Money in Marriage


by Helga Hayse

If you had trouble talking about money in your first marriage, it may not be any easier for you if you remarry. Here's another way to think about marriage and money.

It’s counterintuitive to think about widowhood or divorce when you’re getting married. Few women do. Without thinking of the consequences of letting our husband manage our money, we set ourselves up for financial vulnerability. We trust him to be making financial choices that will benefit us both. Sometimes he is; sometimes he isn’t. The problem is that we don't want surprises if something happens to end our marriage.

Unfortunately, if we’re not participating in the marital finances, we don’t find out what he’s been doing until we are slammed with a crisis of widowhood or divorce.

Why don’t women participate more fully in marital finances and make sure they’re protected? Theoretically, it should be as easy to talk about money as it is to talk about anything else with our fiancée or husband. The independent adults we are today have, for better or worse, been influenced by what we experienced growing up. Those thoughts and emotions still provide the starting points for the beliefs we have about money.

The problem with talking about money is that it’s rarely just about money. We bring into marriage a whole range of emotions that we project onto money. Our family history with money determines much of attitudes, beliefs and assumptions about money. The same is true for our husband. In too many cases, we're worlds apart from each other.

Money itself- the paper, the coins, the diamonds - can't nourish us or keep us warm. We have to think about it as a form of energy that allows us to make other things happen.If we were logical about money, our reasoning would be to earn more, spend less, budget, save for emergencies or retirement, and keep an eye on the money so we know where it is.

That’s what we would do if we started a business with a partner. We'd assume that we are an equal partner. We’d discuss the finances regularly with our partner, participate equally in financial decisions and feel we had a right to do that.

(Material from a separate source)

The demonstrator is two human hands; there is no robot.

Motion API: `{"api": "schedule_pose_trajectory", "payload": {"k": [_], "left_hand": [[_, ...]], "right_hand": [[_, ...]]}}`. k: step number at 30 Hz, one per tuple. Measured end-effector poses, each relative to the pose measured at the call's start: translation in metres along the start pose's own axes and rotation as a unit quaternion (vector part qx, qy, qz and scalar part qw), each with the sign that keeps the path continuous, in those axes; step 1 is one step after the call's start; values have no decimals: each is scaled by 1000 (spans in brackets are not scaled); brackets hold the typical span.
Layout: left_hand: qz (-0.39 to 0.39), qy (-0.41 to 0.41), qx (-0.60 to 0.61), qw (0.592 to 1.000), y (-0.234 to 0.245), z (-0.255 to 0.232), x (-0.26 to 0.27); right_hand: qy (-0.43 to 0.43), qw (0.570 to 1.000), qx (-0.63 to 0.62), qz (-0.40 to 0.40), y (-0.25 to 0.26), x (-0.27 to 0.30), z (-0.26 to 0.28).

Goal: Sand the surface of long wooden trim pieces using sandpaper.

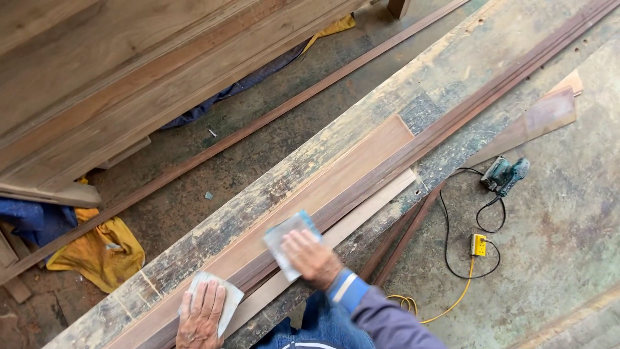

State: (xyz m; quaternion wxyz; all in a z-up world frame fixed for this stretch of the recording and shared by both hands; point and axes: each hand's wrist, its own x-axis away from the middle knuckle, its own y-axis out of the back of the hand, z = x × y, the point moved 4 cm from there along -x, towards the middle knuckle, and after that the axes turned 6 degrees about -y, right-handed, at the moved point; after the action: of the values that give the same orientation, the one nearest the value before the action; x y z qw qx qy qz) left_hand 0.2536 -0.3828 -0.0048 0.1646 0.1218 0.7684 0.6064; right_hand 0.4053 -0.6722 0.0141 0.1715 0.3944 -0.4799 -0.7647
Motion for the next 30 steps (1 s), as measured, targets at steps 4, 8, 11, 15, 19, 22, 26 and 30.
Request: {"api": "schedule_pose_trajectory", "payload": {"k": [4, 8, 11, 15, 19, 22, 26, 30], "left_hand": [[-4, 0, 11, 1000, -2, 2, 0], [1, -10, 15, 1000, 0, 1, 1], [-5, -13, 10, 1000, 2, 4, -1], [14, -3, 21, 1000, -3, 2, 3], [9, 17, -2, 1000, -5, 2, 5], [12, 2, 27, 1000, -1, 3, 2], [21, -2, 36, 999, 4, 3, 0], [-29, -27, -6, 999, 9, -2, -9]], "right_hand": [[-55, 966, 168, 188, 8, 32, -164], [-341, 922, 184, -17, 37, 51, -232], [-299, 947, 100, -62, 27, 11, -127], [-122, 992, 17, -2, 20, -4, -36], [41, 987, 144, 55, 22, 39, -158], [-303, 942, 142, -14, 33, 61, -244], [-305, 943, 128, -46, -1, 29, -132], [-82, 996, 41, 9, 11, -12, -37]]}}
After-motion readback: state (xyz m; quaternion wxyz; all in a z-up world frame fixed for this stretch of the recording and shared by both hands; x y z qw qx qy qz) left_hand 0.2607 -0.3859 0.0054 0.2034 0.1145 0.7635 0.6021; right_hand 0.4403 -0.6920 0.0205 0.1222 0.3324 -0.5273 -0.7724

We don’t pay attention to the business side of our marriage. But the government does. It looks at our marriage as a business with assets, liabilities, income, expenses, taxes and net worth. That’s the part that could impact our future if our marriage ends.

When marriage begins, it's all about love. Coming out of marriage, either through divorce or death, it’s all about money.

There are ways you can protect yourself before you're slammed with a financial crisis:

Do I understand my marital finances?


What do I need financially to feel secure?


How would I manage if I were widowed or divorced?


Do I sign documents without understanding them?


Do I know the location of all our financial records?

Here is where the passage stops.